(TASK OBJECTIVE) The listing below must be repeated word for word, with its images excluded.
--- START ---
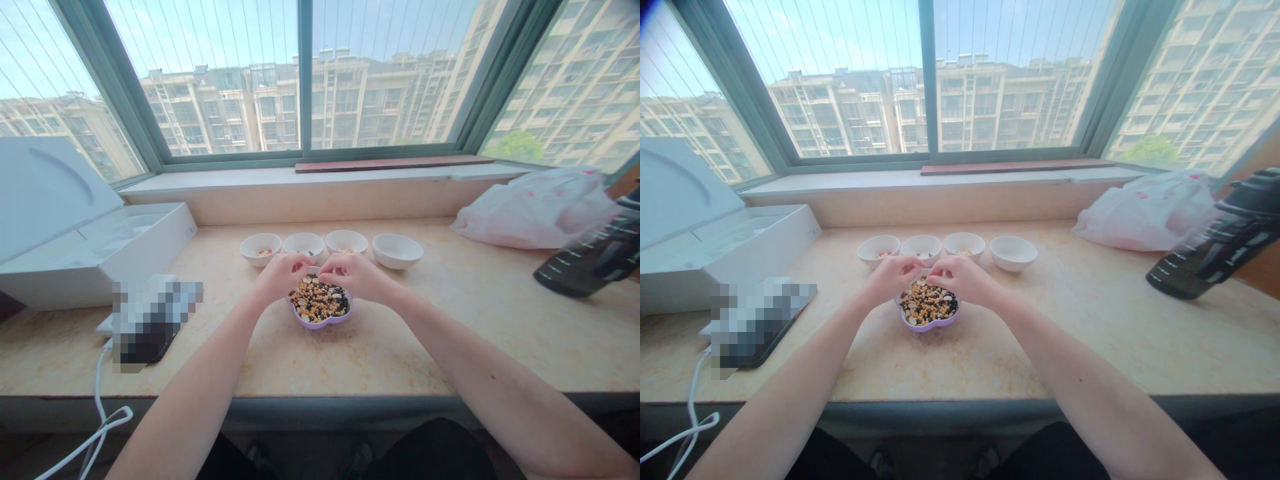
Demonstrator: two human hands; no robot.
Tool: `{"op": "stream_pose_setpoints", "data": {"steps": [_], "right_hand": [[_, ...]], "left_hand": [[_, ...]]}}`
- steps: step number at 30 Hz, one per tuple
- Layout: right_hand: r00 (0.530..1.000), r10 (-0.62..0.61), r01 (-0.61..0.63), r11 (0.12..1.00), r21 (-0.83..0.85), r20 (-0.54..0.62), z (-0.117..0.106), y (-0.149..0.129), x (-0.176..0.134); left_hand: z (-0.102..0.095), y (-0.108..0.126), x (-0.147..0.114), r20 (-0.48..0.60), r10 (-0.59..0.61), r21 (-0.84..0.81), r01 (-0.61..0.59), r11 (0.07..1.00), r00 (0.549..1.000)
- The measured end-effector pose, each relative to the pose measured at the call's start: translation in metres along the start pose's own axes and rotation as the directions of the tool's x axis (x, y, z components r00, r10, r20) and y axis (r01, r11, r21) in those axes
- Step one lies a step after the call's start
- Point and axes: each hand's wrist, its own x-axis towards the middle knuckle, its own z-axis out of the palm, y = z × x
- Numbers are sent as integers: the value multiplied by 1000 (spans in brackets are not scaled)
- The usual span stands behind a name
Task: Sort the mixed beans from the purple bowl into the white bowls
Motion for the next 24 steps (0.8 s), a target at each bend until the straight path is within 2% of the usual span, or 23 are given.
{"op": "stream_pose_setpoints", "data": {"steps": [3, 5, 9, 11, 13, 24], "right_hand": [[995, 72, -54, 972, 229, -73, -3, -5, 1], [986, 144, -93, 902, 422, -90, -5, -6, 2], [956, 287, -141, 639, 756, -65, -9, -4, 5], [941, 338, -152, 519, 841, -38, -11, -4, 6], [928, 371, -156, 450, 880, -25, -14, -4, 6], [929, 370, -167, 446, 879, -11, -18, -4, 8]], "left_hand": [[-1, 0, 0, 26, -7, -6, 7, 1000, 1000], [-1, 0, 0, 45, -12, -12, 13, 1000, 999], [0, -2, 1, 67, -3, -11, 4, 1000, 998], [0, -2, 1, 69, 6, -7, -6, 1000, 998], [0, -2, 1, 67, 14, -3, -14, 1000, 998], [0, 0, 0, 66, 17, 4, -18, 1000, 998]]}}
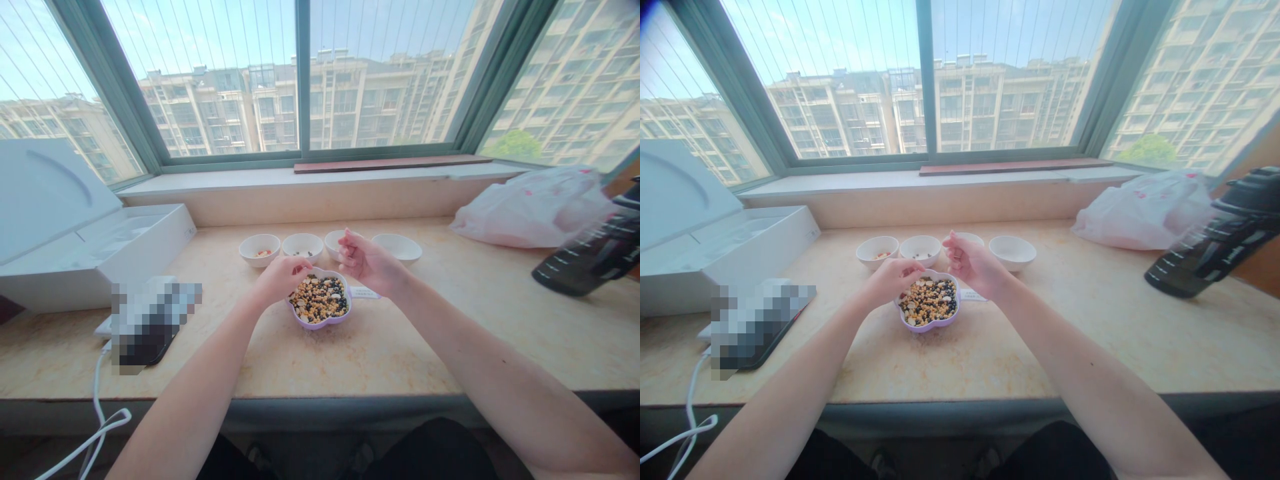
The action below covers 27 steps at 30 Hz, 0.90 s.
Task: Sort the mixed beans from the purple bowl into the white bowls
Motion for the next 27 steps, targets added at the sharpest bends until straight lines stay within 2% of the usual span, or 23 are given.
{"op": "stream_pose_setpoints", "data": {"steps": [8, 10, 12, 14, 16, 17, 19, 22, 27], "right_hand": [[999, -45, 45, 999, -5, -4, -6, 8, 4], [997, -75, 74, 994, -76, -10, -9, 9, 6], [989, -140, 128, 966, -227, -38, -13, 10, 8], [962, -266, 205, 849, -487, -59, -21, 12, 11], [912, -409, 253, 587, -769, -13, -31, 13, 15], [892, -451, 248, 458, -854, 17, -37, 13, 17], [860, -509, 201, 302, -932, 20, -47, 13, 21], [838, -545, 131, 194, -972, 5, -58, 14, 27], [869, -495, 71, 88, -994, 18, -68, 19, 32]], "left_hand": [[1, -1, 0, 3, 2, 7, -2, 1000, 1000], [1, -1, 0, 5, 2, 11, -2, 1000, 1000], [1, -1, 0, 3, 1, 11, -1, 1000, 1000], [1, 0, 0, -1, -2, 5, 2, 1000, 1000], [1, 0, 0, 1, -4, 1, 4, 1000, 1000], [1, 0, 0, 4, -5, 2, 5, 1000, 1000], [1, 0, 0, 7, -7, 10, 7, 1000, 1000], [1, 1, -1, 14, -12, 29, 12, 1000, 1000], [-3, 7, -3, 55, -12, 47, 10, 999, 998]]}}
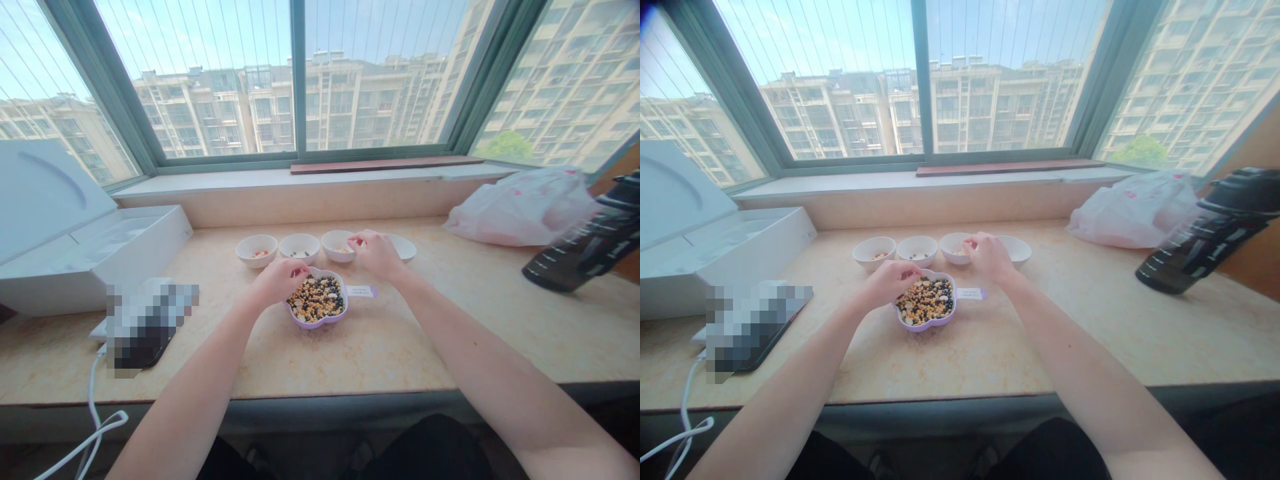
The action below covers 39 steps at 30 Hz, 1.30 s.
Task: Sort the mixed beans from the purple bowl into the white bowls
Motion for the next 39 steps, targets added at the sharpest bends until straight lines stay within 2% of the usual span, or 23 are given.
{"op": "stream_pose_setpoints", "data": {"steps": [6, 12, 18, 22, 32, 39], "right_hand": [[996, 3, 3, 998, -69, 89, 6, 7, -2], [998, 9, -7, 999, -38, 68, 3, -1, -3], [997, -45, 43, 999, 28, 59, 1, -16, -6], [994, -79, 73, 994, 84, 69, 1, -25, -10], [989, -95, 81, 989, 120, 113, 0, -36, -14], [986, -113, 100, 989, 111, 120, 2, -36, -14]], "left_hand": [[0, -2, 0, 56, 39, 36, -41, 999, 998], [-1, -4, 0, 113, 79, 48, -85, 995, 990], [-5, 0, -3, 209, 149, 67, -166, 984, 966], [-5, 2, -3, 255, 132, 125, -168, 978, 958], [1, 1, 1, 282, 138, 247, -210, 946, 950], [3, -3, 3, 259, 171, 235, -234, 943, 951]]}}
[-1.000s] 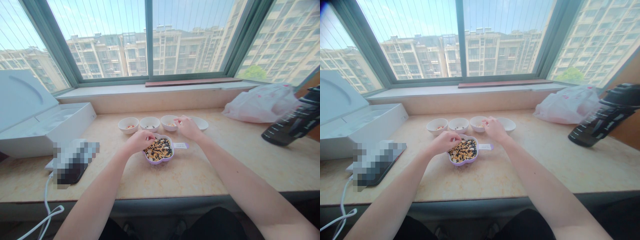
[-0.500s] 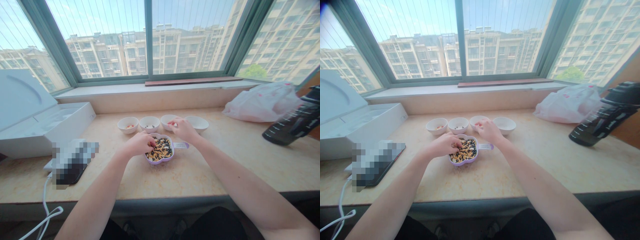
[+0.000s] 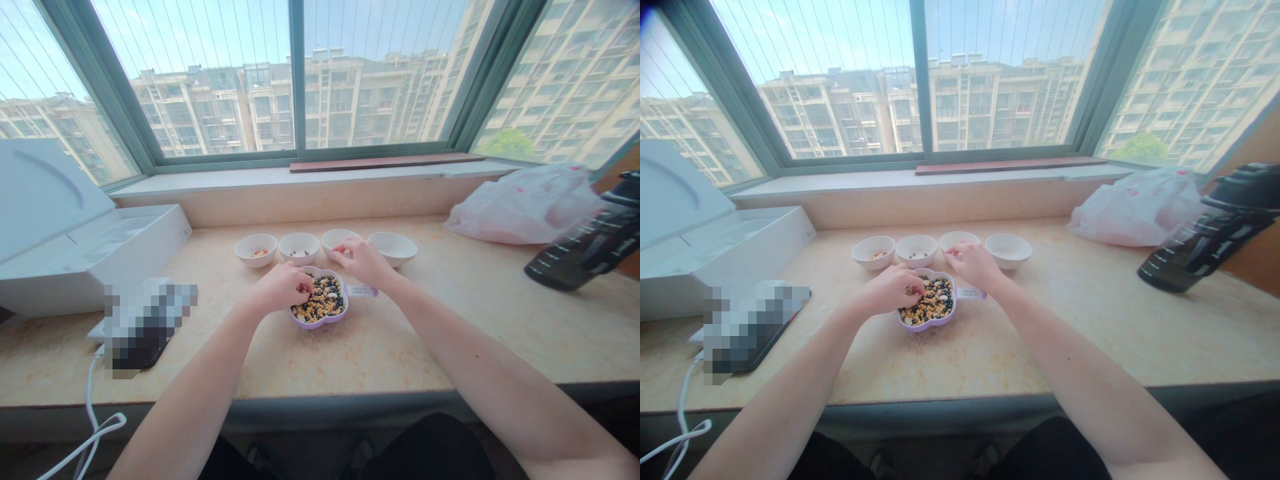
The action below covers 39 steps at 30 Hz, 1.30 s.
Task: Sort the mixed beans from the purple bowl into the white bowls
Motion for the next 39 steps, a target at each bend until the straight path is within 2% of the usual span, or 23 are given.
{"op": "stream_pose_setpoints", "data": {"steps": [3, 6, 9, 12, 19, 21, 23, 25, 27, 29, 31, 33, 39], "right_hand": [[1000, -7, 7, 1000, 4, 6, 0, 0, 0], [1000, -7, 7, 1000, 9, 23, -1, -1, 0], [1000, -4, 3, 1000, 6, 30, -2, -3, 0], [999, -19, 18, 1000, 18, 35, -2, -5, -1], [993, 0, -10, 996, 85, 116, -3, -12, -5], [992, 13, -24, 996, 88, 125, -4, -15, -6], [991, 19, -32, 995, 94, 130, -4, -17, -7], [991, 16, -29, 995, 99, 132, -4, -18, -8], [990, 10, -25, 994, 108, 140, -4, -19, -8], [989, 5, -22, 993, 116, 146, -4, -18, -8], [989, 2, -20, 993, 119, 148, -4, -18, -8], [989, -2, -16, 992, 122, 148, -3, -18, -8], [989, -11, -6, 993, 118, 145, -3, -17, -8]], "left_hand": [[-1, 0, -2, -66, -15, -49, 12, 999, 998], [-6, 3, -4, -190, -76, -157, 46, 987, 979], [-11, 7, -5, -327, -166, -278, 73, 958, 930], [-14, 11, -4, -420, -262, -424, 68, 903, 869], [-19, 12, -1, -524, -489, -738, -85, 669, 697], [-21, 11, 0, -514, -551, -805, -148, 574, 657], [-24, 9, 0, -466, -612, -874, -224, 431, 639], [-26, 6, -1, -391, -648, -919, -309, 243, 654], [-30, 3, -1, -314, -654, -930, -363, 65, 688], [-33, 1, -3, -248, -639, -923, -379, -73, 728], [-35, 0, -4, -203, -613, -910, -379, -170, 763], [-36, 0, -4, -179, -589, -904, -367, -217, 788], [-35, 4, -4, -127, -550, -931, -291, -222, 826]]}}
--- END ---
(SOLUTION TO THIS PROBLEM)
Demonstrator: two human hands; no robot.
Tool: `{"op": "stream_pose_setpoints", "data": {"steps": [_], "right_hand": [[_, ...]], "left_hand": [[_, ...]]}}`
- steps: step number at 30 Hz, one per tuple
- Layout: right_hand: r00 (0.530..1.000), r10 (-0.62..0.61), r01 (-0.61..0.63), r11 (0.12..1.00), r21 (-0.83..0.85), r20 (-0.54..0.62), z (-0.117..0.106), y (-0.149..0.129), x (-0.176..0.134); left_hand: z (-0.102..0.095), y (-0.108..0.126), x (-0.147..0.114), r20 (-0.48..0.60), r10 (-0.59..0.61), r21 (-0.84..0.81), r01 (-0.61..0.59), r11 (0.07..1.00), r00 (0.549..1.000)
- The measured end-effector pose, each relative to the pose measured at the call's start: translation in metres along the start pose's own axes and rotation as the directions of the tool's x axis (x, y, z components r00, r10, r20) and y axis (r01, r11, r21) in those axes
- Step one lies a step after the call's start
- Point and axes: each hand's wrist, its own x-axis towards the middle knuckle, its own z-axis out of the palm, y = z × x
- Numbers are sent as integers: the value multiplied by 1000 (spans in brackets are not scaled)
- The usual span stands behind a name
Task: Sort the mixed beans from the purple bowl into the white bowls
Motion for the next 24 steps (0.8 s), a target at each bend until the straight path is within 2% of the usual span, or 23 are given.
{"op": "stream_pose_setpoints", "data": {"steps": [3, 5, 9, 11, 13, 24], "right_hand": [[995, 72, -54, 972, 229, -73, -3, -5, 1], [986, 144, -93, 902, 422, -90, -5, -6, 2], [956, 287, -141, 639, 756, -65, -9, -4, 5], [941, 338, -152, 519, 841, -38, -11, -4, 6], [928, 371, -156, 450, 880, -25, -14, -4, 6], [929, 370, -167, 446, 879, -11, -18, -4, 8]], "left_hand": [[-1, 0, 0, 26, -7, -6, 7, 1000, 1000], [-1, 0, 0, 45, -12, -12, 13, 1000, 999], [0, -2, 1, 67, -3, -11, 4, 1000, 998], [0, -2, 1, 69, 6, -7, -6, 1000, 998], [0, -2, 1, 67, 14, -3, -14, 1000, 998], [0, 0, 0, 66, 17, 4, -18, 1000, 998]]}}
The action below covers 27 steps at 30 Hz, 0.90 s.
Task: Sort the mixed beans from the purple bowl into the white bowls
Motion for the next 27 steps, targets added at the sharpest bends until straight lines stay within 2% of the usual span, or 23 are given.
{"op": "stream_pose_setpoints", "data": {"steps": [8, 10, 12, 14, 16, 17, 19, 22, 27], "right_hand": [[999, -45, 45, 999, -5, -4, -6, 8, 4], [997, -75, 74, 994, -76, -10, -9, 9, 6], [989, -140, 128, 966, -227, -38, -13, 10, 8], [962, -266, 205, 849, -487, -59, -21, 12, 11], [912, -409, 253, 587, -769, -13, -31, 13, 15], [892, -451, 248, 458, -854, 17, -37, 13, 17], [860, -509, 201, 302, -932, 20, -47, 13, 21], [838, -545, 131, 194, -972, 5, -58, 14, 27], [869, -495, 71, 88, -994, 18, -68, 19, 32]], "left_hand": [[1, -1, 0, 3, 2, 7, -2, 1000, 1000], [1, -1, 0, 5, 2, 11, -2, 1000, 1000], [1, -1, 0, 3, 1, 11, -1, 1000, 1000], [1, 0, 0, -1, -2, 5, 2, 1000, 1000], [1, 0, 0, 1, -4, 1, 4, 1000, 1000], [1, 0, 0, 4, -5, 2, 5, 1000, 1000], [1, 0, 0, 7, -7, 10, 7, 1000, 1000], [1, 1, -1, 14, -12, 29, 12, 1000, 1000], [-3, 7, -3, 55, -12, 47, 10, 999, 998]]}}
The action below covers 39 steps at 30 Hz, 1.30 s.
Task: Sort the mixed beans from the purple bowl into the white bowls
Motion for the next 39 steps, targets added at the sharpest bends until straight lines stay within 2% of the usual span, or 23 are given.
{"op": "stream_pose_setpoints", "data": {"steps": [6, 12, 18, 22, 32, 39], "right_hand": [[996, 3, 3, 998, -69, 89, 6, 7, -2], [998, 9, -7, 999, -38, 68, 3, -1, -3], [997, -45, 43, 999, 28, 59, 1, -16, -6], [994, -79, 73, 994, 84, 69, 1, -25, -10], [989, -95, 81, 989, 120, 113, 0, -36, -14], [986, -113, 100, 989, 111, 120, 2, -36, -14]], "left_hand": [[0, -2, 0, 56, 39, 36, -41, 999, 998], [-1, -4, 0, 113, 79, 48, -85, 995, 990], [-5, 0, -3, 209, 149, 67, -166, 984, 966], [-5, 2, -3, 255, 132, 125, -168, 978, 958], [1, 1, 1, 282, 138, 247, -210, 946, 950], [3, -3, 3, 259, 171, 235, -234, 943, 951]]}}
[-1.000s] 
[-0.500s] 
[+0.000s] 
The action below covers 39 steps at 30 Hz, 1.30 s.
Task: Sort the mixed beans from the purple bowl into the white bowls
Motion for the next 39 steps, a target at each bend until the straight path is within 2% of the usual span, or 23 are given.
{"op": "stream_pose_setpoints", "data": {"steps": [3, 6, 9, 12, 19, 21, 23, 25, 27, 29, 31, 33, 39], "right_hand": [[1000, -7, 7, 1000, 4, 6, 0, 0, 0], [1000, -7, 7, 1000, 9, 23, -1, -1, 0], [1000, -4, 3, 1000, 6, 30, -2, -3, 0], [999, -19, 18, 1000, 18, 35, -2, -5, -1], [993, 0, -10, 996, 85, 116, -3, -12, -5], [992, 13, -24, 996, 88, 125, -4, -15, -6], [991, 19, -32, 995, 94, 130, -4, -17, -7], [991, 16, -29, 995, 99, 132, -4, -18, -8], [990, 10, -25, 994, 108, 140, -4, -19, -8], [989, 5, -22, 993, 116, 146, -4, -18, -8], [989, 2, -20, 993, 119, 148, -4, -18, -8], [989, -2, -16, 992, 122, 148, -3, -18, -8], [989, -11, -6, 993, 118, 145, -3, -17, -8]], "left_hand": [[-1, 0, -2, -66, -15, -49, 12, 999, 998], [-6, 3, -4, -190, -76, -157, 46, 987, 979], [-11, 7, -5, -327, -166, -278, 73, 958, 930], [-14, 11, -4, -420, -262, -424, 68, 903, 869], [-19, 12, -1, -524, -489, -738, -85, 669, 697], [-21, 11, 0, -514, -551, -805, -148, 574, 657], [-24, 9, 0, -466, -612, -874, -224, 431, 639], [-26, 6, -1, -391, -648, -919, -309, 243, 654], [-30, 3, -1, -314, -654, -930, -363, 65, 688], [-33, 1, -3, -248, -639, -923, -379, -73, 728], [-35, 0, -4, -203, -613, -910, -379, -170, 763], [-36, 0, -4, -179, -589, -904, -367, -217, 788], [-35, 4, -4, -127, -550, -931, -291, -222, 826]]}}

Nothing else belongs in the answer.